Mr. Kahn. Sheesh. My father was Mr. Kahn. Not that he wasn't a great guy...it's just that I'm a little awed to be refered to in the same terms as that man. So I decide to have a sense of humor.

"Give me the crappiest car you've got," I say in the cheeriest, most upbeat way possible.

The young man behind the counter appears to doubt what he just heard. The looks at me stone-faced, a little bewildered. "I'm sorry?"

"You heard me. Pure crap. Gimme a real sh!tbox. You got anything with a manual transmission?"

Kao warms up to me now and has a smile on his face, even chuckles a little. "Well I'm glad you've got a sense of humor about this. The only thing I've got with a stick are MINIs.

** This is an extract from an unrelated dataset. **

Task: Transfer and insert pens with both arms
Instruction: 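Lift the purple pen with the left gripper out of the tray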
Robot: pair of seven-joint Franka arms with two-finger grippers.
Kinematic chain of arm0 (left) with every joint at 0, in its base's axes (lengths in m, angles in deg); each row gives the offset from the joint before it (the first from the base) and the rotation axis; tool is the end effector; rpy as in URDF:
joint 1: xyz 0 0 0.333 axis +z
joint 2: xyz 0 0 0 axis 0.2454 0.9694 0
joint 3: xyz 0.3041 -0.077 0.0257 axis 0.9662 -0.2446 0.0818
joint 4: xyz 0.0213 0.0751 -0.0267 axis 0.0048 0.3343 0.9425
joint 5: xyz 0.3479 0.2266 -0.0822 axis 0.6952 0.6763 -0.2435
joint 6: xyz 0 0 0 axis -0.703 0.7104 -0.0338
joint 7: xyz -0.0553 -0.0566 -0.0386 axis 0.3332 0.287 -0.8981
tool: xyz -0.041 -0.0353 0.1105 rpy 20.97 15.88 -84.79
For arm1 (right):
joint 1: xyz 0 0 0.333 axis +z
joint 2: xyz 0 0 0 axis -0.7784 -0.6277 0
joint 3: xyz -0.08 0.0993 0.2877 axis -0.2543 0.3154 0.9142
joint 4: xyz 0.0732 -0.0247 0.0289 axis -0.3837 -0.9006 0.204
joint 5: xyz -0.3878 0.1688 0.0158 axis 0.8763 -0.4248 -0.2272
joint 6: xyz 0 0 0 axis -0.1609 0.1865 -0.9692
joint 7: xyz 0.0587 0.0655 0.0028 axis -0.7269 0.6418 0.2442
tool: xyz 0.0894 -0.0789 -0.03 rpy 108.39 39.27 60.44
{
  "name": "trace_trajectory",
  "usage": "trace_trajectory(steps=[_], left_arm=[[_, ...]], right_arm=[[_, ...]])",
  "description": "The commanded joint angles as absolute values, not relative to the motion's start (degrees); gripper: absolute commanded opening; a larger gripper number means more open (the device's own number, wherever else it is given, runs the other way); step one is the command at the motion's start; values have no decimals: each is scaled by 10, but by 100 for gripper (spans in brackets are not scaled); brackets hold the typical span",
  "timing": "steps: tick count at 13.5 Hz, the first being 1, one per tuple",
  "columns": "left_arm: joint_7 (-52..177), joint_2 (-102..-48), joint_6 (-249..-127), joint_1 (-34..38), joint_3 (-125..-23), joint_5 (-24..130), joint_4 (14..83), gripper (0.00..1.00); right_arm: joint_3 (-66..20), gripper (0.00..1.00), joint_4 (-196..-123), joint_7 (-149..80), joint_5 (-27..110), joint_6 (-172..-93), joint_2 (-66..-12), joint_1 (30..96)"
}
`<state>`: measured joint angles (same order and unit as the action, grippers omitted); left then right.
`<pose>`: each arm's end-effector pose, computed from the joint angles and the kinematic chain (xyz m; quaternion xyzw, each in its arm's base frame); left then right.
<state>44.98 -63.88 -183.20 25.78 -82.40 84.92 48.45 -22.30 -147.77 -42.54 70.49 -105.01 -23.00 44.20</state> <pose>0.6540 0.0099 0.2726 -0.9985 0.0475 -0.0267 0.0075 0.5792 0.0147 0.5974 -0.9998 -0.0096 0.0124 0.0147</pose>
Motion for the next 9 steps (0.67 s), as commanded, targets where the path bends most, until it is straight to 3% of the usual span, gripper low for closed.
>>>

But if you want crap, I've got a Mazda 3, a Ford Focus or a Prius."

Prius? I've never driven a Prius. And I'm genuinely curious. I reached for the keys, a slim rectangular affair not unlike the key for a modern BMW. "I'll take it."

Kao shows me the car briefly, a fine baby blue example, but really doesn't know too much about it. Thankfully it's a fairly straight-forward device. In 5 minutes I'm on the road, quietly, efficiently, and a little self-consciously. 

The seating position, for starters, is odd for me. Very minivan-like: upright, with a wheel that doesn't adjust nearly enough. The Prius' greenhouse is expansive and generous. Combined with my garbage-truck-driver seating position it makes me feel like I'm on display in my little bubble car. 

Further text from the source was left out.